> BRIEF
Transcribe the records below exactly, leaving out any pictures.

|---|

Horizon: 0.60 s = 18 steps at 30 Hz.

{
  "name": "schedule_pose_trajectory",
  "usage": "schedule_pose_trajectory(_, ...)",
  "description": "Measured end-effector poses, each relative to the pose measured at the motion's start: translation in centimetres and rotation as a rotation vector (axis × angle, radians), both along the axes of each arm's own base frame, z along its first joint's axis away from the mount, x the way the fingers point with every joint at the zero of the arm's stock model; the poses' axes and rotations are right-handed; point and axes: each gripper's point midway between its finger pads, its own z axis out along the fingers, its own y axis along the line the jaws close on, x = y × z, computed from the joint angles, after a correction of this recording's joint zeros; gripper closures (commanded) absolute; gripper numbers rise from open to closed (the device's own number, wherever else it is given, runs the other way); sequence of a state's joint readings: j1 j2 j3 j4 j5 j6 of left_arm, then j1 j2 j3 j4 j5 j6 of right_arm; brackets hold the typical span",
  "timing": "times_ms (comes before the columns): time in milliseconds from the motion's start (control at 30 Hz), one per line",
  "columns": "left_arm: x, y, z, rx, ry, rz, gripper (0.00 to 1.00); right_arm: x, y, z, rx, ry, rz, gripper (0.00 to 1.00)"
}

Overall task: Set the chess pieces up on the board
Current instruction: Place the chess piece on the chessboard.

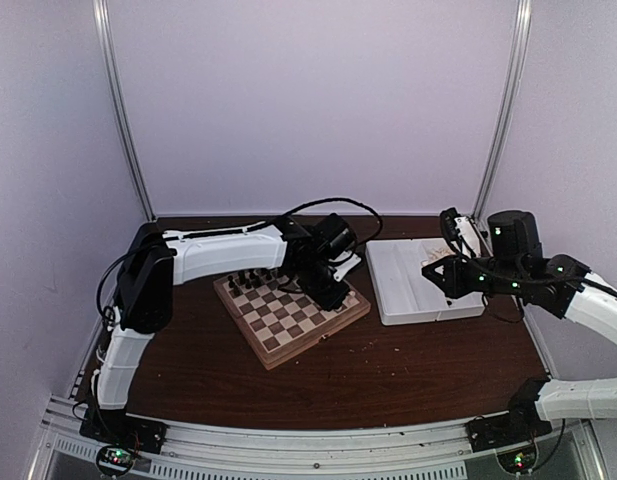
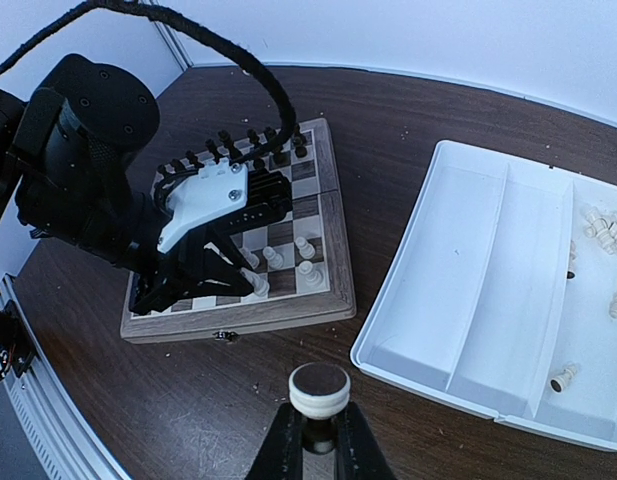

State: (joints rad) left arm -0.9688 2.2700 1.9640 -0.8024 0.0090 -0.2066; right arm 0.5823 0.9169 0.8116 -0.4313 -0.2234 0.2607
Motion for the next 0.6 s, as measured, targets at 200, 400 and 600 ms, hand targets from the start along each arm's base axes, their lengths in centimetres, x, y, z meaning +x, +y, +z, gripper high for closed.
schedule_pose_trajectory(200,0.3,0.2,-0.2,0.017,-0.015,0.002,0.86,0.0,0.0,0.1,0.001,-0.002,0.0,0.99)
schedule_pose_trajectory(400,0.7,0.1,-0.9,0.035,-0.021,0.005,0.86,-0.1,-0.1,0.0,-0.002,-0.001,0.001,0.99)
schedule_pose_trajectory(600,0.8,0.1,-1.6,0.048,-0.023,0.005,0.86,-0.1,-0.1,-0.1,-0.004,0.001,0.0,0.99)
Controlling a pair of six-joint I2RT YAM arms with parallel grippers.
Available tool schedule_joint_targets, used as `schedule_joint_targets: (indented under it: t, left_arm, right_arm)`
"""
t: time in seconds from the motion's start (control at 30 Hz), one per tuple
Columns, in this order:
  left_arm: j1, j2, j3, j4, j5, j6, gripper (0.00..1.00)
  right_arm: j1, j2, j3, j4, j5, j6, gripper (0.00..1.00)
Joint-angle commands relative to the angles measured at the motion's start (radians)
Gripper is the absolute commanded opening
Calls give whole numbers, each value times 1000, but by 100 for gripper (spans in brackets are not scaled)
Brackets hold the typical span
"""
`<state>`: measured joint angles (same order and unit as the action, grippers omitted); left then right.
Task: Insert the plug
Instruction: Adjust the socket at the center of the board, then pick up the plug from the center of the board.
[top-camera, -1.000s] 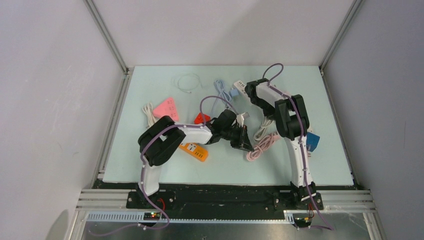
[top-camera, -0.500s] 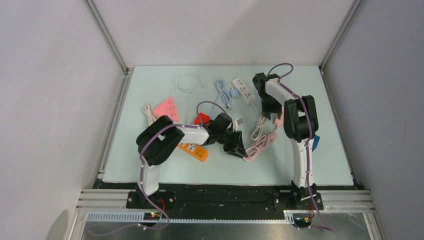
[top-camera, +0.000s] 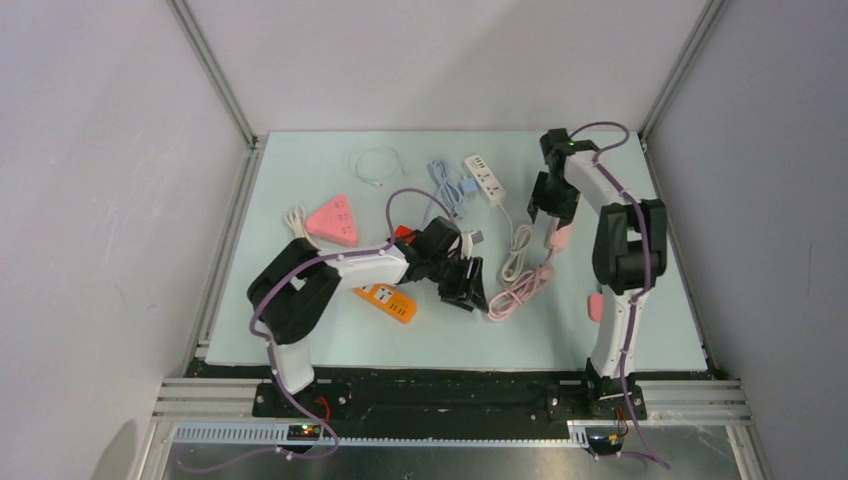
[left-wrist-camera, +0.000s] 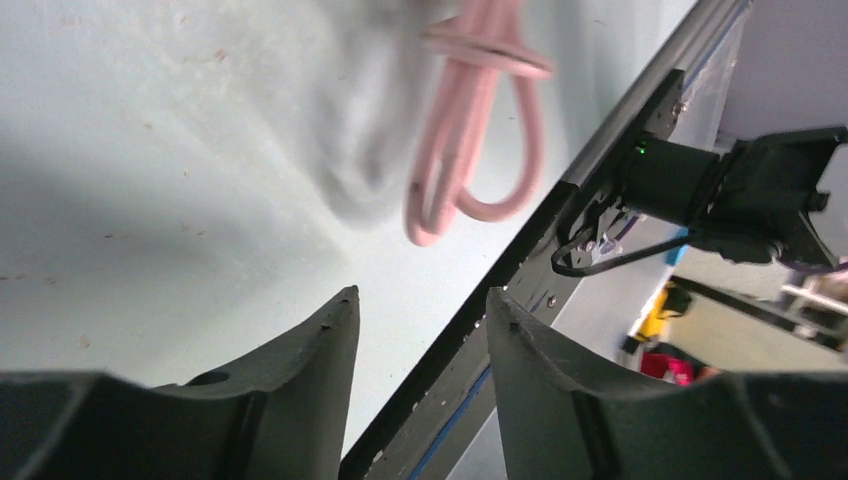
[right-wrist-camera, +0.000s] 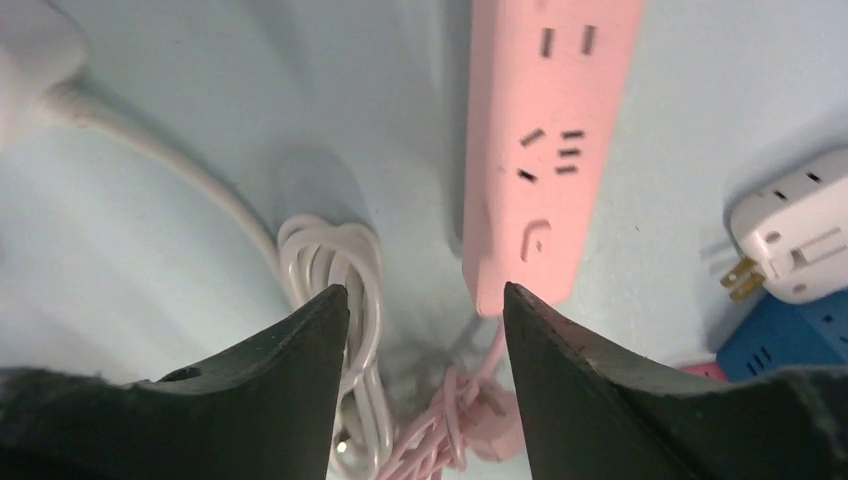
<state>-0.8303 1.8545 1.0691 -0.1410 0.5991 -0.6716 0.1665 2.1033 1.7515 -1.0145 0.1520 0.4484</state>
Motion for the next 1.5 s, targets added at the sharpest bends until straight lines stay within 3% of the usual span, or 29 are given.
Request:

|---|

> EXERCISE SOLUTION
Horizon: 0.60 s = 18 steps at 30 Hz.

{
  "name": "schedule_pose_trajectory",
  "usage": "schedule_pose_trajectory(_, ...)",
  "description": "Measured end-effector poses, each relative to the pose measured at the motion's start: translation in centimetres and rotation as a rotation vector (axis × angle, radians), both along the axes of each arm's own base frame, z along its first joint's axis away from the mount, x the way the fingers point with every joint at the zero of the arm's stock model; the poses' axes and rotations are right-handed; point and axes: each gripper's point midway between its finger pads, its own z axis out along the fingers, its own y axis along the line the jaws close on, x = y × z, computed from the joint angles, after a correction of this recording's joint zeros; gripper closures (commanded) absolute; gripper numbers rise from open to closed (the device's own number, wherever else it is given, runs the other way); sequence of a state's joint readings: j1 j2 j3 j4 j5 j6 of left_arm, then j1 j2 j3 j4 j5 j6 of right_arm; brackets hold the typical span",
  "timing": "times_ms (comes before the columns): time in milliseconds from the motion's start (control at 30 Hz), one per line",
  "columns": "left_arm: x, y, z, rx, ry, rz, gripper (0.00 to 1.00); right_arm: x, y, z, rx, ry, rz, gripper (0.00 to 1.00)"
}

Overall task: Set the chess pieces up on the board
Current instruction: Place the chess piece on the chessboard.


State: (joints rad) left arm -0.9688 2.2700 1.9640 -0.8024 0.0090 -0.2066; right arm 0.5823 0.9169 0.8116 -0.4313 -0.2234 0.2607
Motion for the next 0.6 s, as measured, targets at 200, 400 and 600 ms, hand targets from the start along each arm's base axes, their lengths in centimetres, x, y, z meaning +x, +y, +z, gripper high for closed.
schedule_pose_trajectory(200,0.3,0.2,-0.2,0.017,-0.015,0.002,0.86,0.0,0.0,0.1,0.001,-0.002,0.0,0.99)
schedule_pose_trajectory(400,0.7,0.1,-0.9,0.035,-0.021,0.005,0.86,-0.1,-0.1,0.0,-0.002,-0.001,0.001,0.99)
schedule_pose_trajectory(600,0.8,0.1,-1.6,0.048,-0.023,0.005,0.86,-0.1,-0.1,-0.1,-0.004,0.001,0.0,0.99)
Controlling a pair of six-joint I2RT YAM arms with parallel grippers.
Available tool schedule_joint_targets, used as `schedule_joint_targets: (indented under it: t, left_arm, right_arm)`
"""
t: time in seconds from the motion's start (control at 30 Hz), one per tuple
Columns, in this order:
  left_arm: j1, j2, j3, j4, j5, j6, gripper (0.00..1.00)
  right_arm: j1, j2, j3, j4, j5, j6, gripper (0.00..1.00)
Joint-angle commands relative to the angles measured at the motion's start (radians)
Gripper is the absolute commanded opening
Calls give whole numbers, each value times 1000, but by 100 for gripper (spans in brackets are not scaled)
Brackets hold the typical span
"""
`<state>`: measured joint angles (same order and unit as the action, grippers omitted); left then right.
Task: Insert the plug
Instruction: Adjust the socket at the center of the board, then pick up the plug from the center of the board.
[top-camera, -1.000s] 
[top-camera, -0.500s] 
[top-camera, +0.000s] 
[left-wrist-camera, +0.000s] 
[right-wrist-camera, +0.000s] 
<state>-0.8303 1.8545 1.0691 -0.1410 0.5991 -0.6716 0.1665 2.1033 1.7515 -1.0145 0.1520 0.4484</state>
Motion for the next 1.5 s, targets added at the sharpest bends until straight lines stay within 3% of the usual span, or 29 are given.
Request:

The answer given here is complete.